• _Assigned task_
Extract all records. Keep each one exact.

□ □ □ □ □

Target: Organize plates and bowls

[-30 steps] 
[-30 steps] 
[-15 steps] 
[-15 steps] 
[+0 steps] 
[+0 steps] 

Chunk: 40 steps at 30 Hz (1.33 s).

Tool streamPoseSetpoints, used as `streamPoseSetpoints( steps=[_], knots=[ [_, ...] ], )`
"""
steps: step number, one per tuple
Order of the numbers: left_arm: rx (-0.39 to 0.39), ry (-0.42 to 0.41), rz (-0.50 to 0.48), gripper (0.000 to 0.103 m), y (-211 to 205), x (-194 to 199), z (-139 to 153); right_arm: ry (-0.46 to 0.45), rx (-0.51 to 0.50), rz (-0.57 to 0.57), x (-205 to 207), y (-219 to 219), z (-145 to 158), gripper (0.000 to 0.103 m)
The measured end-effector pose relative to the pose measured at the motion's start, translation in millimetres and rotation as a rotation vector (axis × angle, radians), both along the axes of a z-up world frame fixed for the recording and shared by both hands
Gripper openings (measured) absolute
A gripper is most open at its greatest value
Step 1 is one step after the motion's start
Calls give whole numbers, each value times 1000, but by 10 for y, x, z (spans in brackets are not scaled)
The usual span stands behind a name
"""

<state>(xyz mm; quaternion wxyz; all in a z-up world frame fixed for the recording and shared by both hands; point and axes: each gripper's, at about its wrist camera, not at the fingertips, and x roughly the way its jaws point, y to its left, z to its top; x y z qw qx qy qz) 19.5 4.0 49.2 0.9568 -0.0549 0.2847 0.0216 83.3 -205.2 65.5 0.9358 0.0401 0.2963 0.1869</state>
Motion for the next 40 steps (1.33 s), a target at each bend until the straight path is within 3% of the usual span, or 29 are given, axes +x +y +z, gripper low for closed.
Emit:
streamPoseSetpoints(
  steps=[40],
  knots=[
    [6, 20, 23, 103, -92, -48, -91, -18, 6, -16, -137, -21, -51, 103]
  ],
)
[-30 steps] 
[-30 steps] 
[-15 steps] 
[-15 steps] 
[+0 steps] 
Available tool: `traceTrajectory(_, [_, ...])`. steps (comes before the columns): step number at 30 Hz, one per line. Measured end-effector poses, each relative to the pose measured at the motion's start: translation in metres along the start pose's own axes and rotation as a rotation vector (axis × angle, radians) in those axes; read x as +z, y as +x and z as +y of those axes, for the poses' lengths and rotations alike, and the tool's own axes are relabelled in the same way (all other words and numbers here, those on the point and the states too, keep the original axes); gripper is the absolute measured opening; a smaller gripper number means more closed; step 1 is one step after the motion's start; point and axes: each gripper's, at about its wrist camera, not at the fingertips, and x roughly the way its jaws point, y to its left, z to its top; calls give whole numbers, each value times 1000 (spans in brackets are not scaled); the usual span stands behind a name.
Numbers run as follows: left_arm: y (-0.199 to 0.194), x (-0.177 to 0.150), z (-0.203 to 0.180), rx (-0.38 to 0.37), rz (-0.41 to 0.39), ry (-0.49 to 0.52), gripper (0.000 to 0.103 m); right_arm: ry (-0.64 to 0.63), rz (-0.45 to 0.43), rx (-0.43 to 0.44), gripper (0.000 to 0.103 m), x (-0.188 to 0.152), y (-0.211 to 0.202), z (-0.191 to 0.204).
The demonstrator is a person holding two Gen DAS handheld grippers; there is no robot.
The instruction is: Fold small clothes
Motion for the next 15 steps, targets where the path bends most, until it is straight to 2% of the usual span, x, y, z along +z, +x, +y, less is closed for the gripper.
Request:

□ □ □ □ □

• _Reply_
Target: Organize plates and bowls

[-30 steps] 
[-30 steps] 
[-15 steps] 
[-15 steps] 
[+0 steps] 
[+0 steps] 

Chunk: 40 steps at 30 Hz (1.33 s).

Tool streamPoseSetpoints, used as `streamPoseSetpoints( steps=[_], knots=[ [_, ...] ], )`
"""
steps: step number, one per tuple
Order of the numbers: left_arm: rx (-0.39 to 0.39), ry (-0.42 to 0.41), rz (-0.50 to 0.48), gripper (0.000 to 0.103 m), y (-211 to 205), x (-194 to 199), z (-139 to 153); right_arm: ry (-0.46 to 0.45), rx (-0.51 to 0.50), rz (-0.57 to 0.57), x (-205 to 207), y (-219 to 219), z (-145 to 158), gripper (0.000 to 0.103 m)
The measured end-effector pose relative to the pose measured at the motion's start, translation in millimetres and rotation as a rotation vector (axis × angle, radians), both along the axes of a z-up world frame fixed for the recording and shared by both hands
Gripper openings (measured) absolute
A gripper is most open at its greatest value
Step 1 is one step after the motion's start
Calls give whole numbers, each value times 1000, but by 10 for y, x, z (spans in brackets are not scaled)
The usual span stands behind a name
"""

<state>(xyz mm; quaternion wxyz; all in a z-up world frame fixed for the recording and shared by both hands; point and axes: each gripper's, at about its wrist camera, not at the fingertips, and x roughly the way its jaws point, y to its left, z to its top; x y z qw qx qy qz) 19.5 4.0 49.2 0.9568 -0.0549 0.2847 0.0216 83.3 -205.2 65.5 0.9358 0.0401 0.2963 0.1869</state>
Motion for the next 40 steps (1.33 s), a target at each bend until the straight path is within 3% of the usual span, or 29 are given, axes +x +y +z, gripper low for closed.
Emit:
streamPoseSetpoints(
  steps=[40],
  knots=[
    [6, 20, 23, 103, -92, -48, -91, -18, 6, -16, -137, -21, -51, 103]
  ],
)
[-30 steps] 
[-30 steps] 
[-15 steps] 
[-15 steps] 
[+0 steps] 
Available tool: `traceTrajectory(_, [_, ...])`. steps (comes before the columns): step number at 30 Hz, one per line. Measured end-effector poses, each relative to the pose measured at the motion's start: translation in metres along the start pose's own axes and rotation as a rotation vector (axis × angle, radians) in those axes; read x as +z, y as +x and z as +y of those axes, for the poses' lengths and rotations alike, and the tool's own axes are relabelled in the same way (all other words and numbers here, those on the point and the states too, keep the original axes); gripper is the absolute measured opening; a smaller gripper number means more closed; step 1 is one step after the motion's start; point and axes: each gripper's, at about its wrist camera, not at the fingertips, and x roughly the way its jaws point, y to its left, z to its top; calls give whole numbers, each value times 1000 (spans in brackets are not scaled); the usual span stands behind a name.
Numbers run as follows: left_arm: y (-0.199 to 0.194), x (-0.177 to 0.150), z (-0.203 to 0.180), rx (-0.38 to 0.37), rz (-0.41 to 0.39), ry (-0.49 to 0.52), gripper (0.000 to 0.103 m); right_arm: ry (-0.64 to 0.63), rz (-0.45 to 0.43), rx (-0.43 to 0.44), gripper (0.000 to 0.103 m), x (-0.188 to 0.152), y (-0.211 to 0.202), z (-0.191 to 0.204).
The demonstrator is a person holding two Gen DAS handheld grippers; there is no robot.
The instruction is: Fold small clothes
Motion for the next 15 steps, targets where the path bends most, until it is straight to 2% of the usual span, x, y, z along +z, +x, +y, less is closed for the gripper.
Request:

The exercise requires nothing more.